Vorticity statistics and the time scales of turbulent strain

Time scales of turbulent strain activity, denoted as the strain persistence times of first and second order, are obtained from time-dependent expectation values and correlation functions of Lagrangian rate-of-strain eigenvalues taken in particularly defined statistical ensembles. Taking into account direct numerical simulation data, our approach relies on heuristic closure hypotheses which allow us to establish a connection between the statistics of vorticity and strain.
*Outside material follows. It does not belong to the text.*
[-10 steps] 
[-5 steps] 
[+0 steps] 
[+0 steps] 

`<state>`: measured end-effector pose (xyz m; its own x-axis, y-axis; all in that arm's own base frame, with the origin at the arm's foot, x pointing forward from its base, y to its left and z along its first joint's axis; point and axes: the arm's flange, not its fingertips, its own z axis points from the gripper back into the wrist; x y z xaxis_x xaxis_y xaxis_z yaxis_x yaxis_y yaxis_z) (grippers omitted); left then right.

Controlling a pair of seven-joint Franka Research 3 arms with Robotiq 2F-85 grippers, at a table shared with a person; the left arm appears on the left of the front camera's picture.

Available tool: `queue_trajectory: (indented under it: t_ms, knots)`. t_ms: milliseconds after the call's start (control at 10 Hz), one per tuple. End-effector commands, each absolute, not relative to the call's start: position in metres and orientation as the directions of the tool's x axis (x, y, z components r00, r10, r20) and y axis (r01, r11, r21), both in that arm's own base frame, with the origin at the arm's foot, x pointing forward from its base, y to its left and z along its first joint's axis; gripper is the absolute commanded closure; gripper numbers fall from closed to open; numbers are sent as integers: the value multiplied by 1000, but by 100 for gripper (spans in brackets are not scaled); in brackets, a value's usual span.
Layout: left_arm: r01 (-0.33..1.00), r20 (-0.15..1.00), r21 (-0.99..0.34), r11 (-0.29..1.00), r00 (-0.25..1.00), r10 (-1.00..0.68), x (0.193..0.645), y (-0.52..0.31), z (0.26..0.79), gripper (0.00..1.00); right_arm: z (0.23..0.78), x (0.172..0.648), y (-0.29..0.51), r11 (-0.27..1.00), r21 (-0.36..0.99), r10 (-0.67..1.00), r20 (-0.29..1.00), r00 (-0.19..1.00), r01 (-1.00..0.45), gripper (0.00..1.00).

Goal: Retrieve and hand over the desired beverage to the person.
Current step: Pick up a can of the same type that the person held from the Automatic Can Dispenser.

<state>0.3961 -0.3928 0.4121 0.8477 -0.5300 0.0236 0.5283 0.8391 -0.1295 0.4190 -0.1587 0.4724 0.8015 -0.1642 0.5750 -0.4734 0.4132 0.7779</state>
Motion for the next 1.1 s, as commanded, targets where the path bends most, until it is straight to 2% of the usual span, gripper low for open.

It turns out that softly divergent prefactors correct the usual “$1/s$” strain time-scale estimate of standard turbulence phenomenology, in a way which is consistent with the phenomenon of vorticity intermittency.

Figure 1

Panels (a) and (b) are produced from direct numerical simulation (DNS) data addressed in Sec. 3. (a) A typical profile of the piecewise continuous function $\overline{s}\left(t\right)$. (b) The compactly supported configurations $s_1\left(t\right)$ (red), $s_2\left(t\right)$ (green), and $s_3\left(t\right)$ (blue) belong all to the ensemble ${\Lambda }_s$, with $s=-13.6\pm 0.1$, since $s_1\left(0\right)=s_2\left(0\right)=s_3\left(0\right)=s$. The total time span of the DNS is $\Delta t=2048\times {10}^{-3}$ in arbitrary time units.

Figure 2

${\sigma }_{\omega }\left(s\right)=\sqrt{{\langle {\omega }^2\left(0\right)\rangle }_{{\Lambda }_s}}$, i.e., the standard deviation of the projected Lagrangian vorticity $\omega \left(0\right)$, is plotted as a function of standardized rate-of-strain eigenvalues $s/{\sigma }_{\pm }$. The standard deviations of the positive and negative rate-of-strain eigenvalues $s$ are, respectively, ${\sigma }_{+}=4.63$ and ${\sigma }_{-}=6.52$.

Figure 3

The horizontal dotted lines indicate the mean values $-3.84$ ($\equiv -g$) and $15.81$ ($\equiv g^{\prime }$) of the ratios $I_1(-s)/I_1\left(s\right)$ and $I_2(-s)/I_2\left(s\right)$, which are, in fact, approximately constant in the range $3.4\le s\le 21.0$, the region between vertical dashed lines, where the ensembles ${\Lambda }_s$ are large enough for the evaluation of reasonable statistical averages.

Figure 4

Plots which provide support for the validity of Eqs. (2.3) and (2.4) with the use of the strain persistence times $T_1^{\pm }\left(s\right)$ and $T_2^{\pm }\left(s\right)$, as defined from Eqs. (2.28, 2.29, 2.30, 2.31). The dotted lines in the plots for $I_1\left(s\right)$ have unit slope, while the ones in the plots for $I_2\left(s\right)$ have slope 2. The upper plots in each pair of plots correspond to negative $s$. The vertical dashed lines indicate the range $3.4\le s\le 21.0$ (see Fig. 3).

Figure 5

A test of the relations (2.6) and (2.7), where $T_1^{\pm }\left(s\right)$ and $T_2^{\pm }\left(s\right)$ are given by (2.28) and (2.29) with $\alpha =1.64$, $\beta =0.73$, $g=3.84$, and $g^{\prime }=15.81$.

Figure 6

The numerical evaluation of the square root of the right-hand side of (2.18), which is assumed to yield ${\sigma }_{\omega }\left(s\right)$, is compared to the result reported in Fig. 2 (straight lines).